Task prompt: Repeat the data exactly. Pictures are not part of the copy.
• • • • • • •
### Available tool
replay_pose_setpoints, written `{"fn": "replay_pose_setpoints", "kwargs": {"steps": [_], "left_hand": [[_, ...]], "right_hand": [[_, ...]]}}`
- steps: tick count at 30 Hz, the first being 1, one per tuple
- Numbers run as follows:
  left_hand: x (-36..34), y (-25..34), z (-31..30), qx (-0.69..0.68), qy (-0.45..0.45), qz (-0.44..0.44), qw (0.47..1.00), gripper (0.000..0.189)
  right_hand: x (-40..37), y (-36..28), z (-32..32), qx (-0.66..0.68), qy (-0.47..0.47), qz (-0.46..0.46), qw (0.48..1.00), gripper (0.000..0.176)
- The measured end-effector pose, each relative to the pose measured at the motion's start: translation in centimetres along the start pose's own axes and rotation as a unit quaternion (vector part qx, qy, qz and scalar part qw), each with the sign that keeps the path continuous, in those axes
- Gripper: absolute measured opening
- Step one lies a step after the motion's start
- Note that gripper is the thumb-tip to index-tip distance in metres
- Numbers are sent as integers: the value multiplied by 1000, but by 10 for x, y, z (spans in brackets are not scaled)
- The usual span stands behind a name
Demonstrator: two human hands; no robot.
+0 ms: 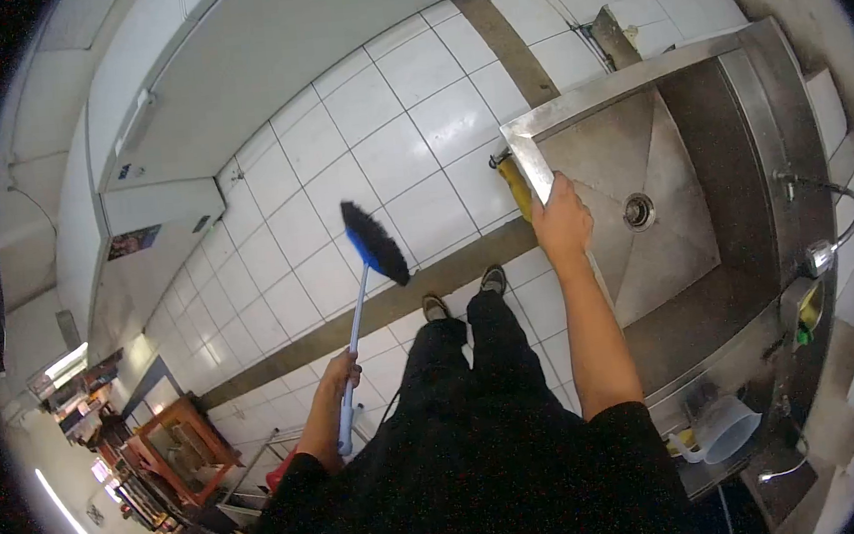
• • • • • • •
Solution:
### Available tool
replay_pose_setpoints, written `{"fn": "replay_pose_setpoints", "kwargs": {"steps": [_], "left_hand": [[_, ...]], "right_hand": [[_, ...]]}}`
- steps: tick count at 30 Hz, the first being 1, one per tuple
- Numbers run as follows:
  left_hand: x (-36..34), y (-25..34), z (-31..30), qx (-0.69..0.68), qy (-0.45..0.45), qz (-0.44..0.44), qw (0.47..1.00), gripper (0.000..0.189)
  right_hand: x (-40..37), y (-36..28), z (-32..32), qx (-0.66..0.68), qy (-0.47..0.47), qz (-0.46..0.46), qw (0.48..1.00), gripper (0.000..0.176)
- The measured end-effector pose, each relative to the pose measured at the motion's start: translation in centimetres along the start pose's own axes and rotation as a unit quaternion (vector part qx, qy, qz and scalar part qw), each with the sign that keeps the path continuous, in those axes
- Gripper: absolute measured opening
- Step one lies a step after the motion's start
- Note that gripper is the thumb-tip to index-tip distance in metres
- Numbers are sent as integers: the value multiplied by 1000, but by 10 for x, y, z (spans in brackets are not scaled)
- The usual span stands behind a name
Demonstrator: two human hands; no robot.
+0 ms: 

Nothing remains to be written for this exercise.